=== WHAT TO DO ===
Where does the word "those" show up in the records? Copy every line that holds it.

=== TASK MATERIAL ===
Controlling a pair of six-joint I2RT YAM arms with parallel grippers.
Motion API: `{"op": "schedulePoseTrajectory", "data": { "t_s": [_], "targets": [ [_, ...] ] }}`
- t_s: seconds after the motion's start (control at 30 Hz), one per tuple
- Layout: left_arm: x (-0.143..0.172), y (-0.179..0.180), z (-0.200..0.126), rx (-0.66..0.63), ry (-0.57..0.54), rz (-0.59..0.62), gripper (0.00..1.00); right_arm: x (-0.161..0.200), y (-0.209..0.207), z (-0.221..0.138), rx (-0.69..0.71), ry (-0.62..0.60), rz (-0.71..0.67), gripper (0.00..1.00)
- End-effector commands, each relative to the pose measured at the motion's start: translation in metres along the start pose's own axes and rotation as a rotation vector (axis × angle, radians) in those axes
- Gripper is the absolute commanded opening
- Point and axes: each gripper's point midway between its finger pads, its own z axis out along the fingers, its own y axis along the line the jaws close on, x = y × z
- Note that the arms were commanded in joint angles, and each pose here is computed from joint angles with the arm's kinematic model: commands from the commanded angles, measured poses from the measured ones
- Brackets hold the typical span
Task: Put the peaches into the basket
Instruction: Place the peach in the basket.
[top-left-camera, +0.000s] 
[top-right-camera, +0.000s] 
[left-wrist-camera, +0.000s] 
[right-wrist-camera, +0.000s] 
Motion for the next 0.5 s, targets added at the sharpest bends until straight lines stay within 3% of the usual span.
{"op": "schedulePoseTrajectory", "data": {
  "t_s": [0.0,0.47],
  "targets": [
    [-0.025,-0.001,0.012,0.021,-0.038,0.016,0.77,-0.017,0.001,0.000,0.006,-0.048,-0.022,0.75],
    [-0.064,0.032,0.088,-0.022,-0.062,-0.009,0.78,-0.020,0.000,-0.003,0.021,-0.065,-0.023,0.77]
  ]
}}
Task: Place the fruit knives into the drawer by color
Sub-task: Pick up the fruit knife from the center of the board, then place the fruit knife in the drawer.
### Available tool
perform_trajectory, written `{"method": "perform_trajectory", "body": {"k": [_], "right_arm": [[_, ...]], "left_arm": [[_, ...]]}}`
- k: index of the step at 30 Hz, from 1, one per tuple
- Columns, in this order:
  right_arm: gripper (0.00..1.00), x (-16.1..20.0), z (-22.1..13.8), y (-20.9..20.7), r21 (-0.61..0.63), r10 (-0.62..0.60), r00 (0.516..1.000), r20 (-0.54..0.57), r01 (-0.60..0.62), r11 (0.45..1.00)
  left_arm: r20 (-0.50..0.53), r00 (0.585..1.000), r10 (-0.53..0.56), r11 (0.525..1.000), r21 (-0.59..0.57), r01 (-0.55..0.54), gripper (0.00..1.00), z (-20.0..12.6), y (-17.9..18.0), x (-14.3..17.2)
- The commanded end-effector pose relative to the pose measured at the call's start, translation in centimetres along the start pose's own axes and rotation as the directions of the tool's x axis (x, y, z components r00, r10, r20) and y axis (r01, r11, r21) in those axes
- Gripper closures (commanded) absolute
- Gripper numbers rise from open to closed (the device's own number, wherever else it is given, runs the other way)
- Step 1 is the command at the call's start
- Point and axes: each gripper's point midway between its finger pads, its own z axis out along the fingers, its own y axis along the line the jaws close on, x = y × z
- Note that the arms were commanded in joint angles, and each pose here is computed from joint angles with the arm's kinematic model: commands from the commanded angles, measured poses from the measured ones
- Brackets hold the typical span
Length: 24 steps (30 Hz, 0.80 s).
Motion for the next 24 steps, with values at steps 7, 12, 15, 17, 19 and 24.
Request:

=== SOLUTION TO THIS PROBLEM ===
- End-effector commands, each relative to the pose measured at the motion's start: translation in metres along the start pose's own axes and rotation as a rotation vector (axis × angle, radians) in those axes
- The commanded end-effector pose relative to the pose measured at the call's start, translation in centimetres along the start pose's own axes and rotation as the directions of the tool's x axis (x, y, z components r00, r10, r20) and y axis (r01, r11, r21) in those axes

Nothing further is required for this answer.